In this study we provide a comprehensive analysis of EF-P β3Ωβ4 and how its sequence composition allows functionalization by chemically and structurally distinct modifications. It might also help to predict the type of novel, yet undiscovered EF-P post-translational functionalization strategies in the >50% of bacteria which do not encode any known modification enzyme. Our assumption is supported by the recent identification of lysine 5-amino-pentanolylation which takes place in B. subtilis and presumably a few other firmicutes (Hummels et al., 2017). This EF-P activation strategy chemically resembles β-lysylation and also occurs on a β3/β4 loop with an invariant proline two amino acids upstream of the modification site. Further, in certain prokaryotes that have a β3Ωβ4 similar to EF-PEco with lysine at the loop tip or alternatively an asparagine (Figure 2D), one can identify a deoxyhypusine synthase (DHS) like protein (Figure 5B; Brochier et al., 2004). In eukaryotes and archaea, DHS elongates a lysine in the EF-P ortholog IF5A by an amino-butyryl moiety (Wolff et al., 1990; Prunetti et al., 2016). Accordingly, it is plausible that the bacterial ortholog might attach an analogous modification onto the respective EF-Ps although the experimental connection remains elusive.
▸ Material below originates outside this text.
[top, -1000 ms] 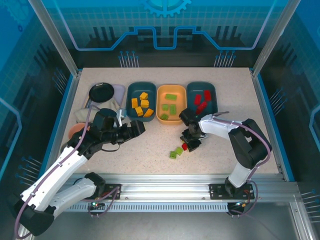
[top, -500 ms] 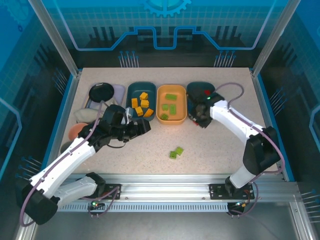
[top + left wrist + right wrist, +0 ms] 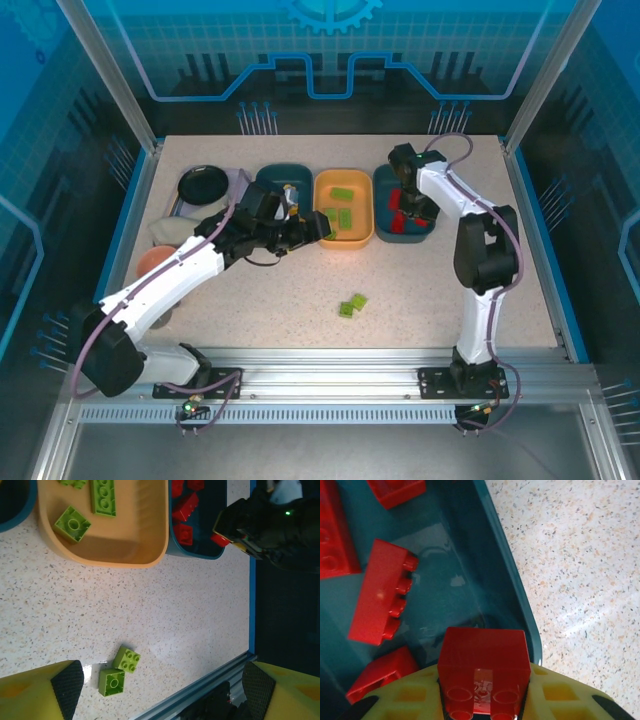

The evolutionary flexibility in modification systems and β3Ωβ4 sequence composition is not fully understood yet. However, one could speculate that besides the universally conserved role in alleviating ribosome stalling at polyproline stretches (Gutierrez et al., 2013; Ude et al., 2013) diverse EF-Ps might have extended functionality. In this regard it was reported (Pelechano and Alepuz, 2017; Schuller et al., 2017) that IF5A also acts on non-polyproline arrest motifs and even facilitates termination. Although EF-P activity seems to be restricted to the alleviation of translational arrest situations at consecutive prolines (Ude et al., 2013; Woolstenhulme et al., 2015) it should be noted that all global analyses thus far were performed solely in E. coli (Peil et al., 2013; Woolstenhulme et al., 2015) and Salmonella enterica (Hersch et al., 2013), both of which depend on (R)-β-lysylation of lysine. One might therefore speculate whether other EF-Ps with distinct modifications and β3Ωβ4 sequence composition might have expanded functions similar to eIF5A. EarP-dependent EF-Ps might therefore be of particular interest. First evolved in β-proteobacteria, this EF-P type seems to have spread into certain γ-proteobacterial orders and other phyla (Lassak et al., 2015). Conversely, however, horizontal gene transfer events of EpmABC-dependent EF-Ps into the β-proteobacterial subdivision hardly occur. This in turn could indicate a selection in favor of EF-P arginine rhamnosylation caused either by an expanded target spectrum or improved functionality.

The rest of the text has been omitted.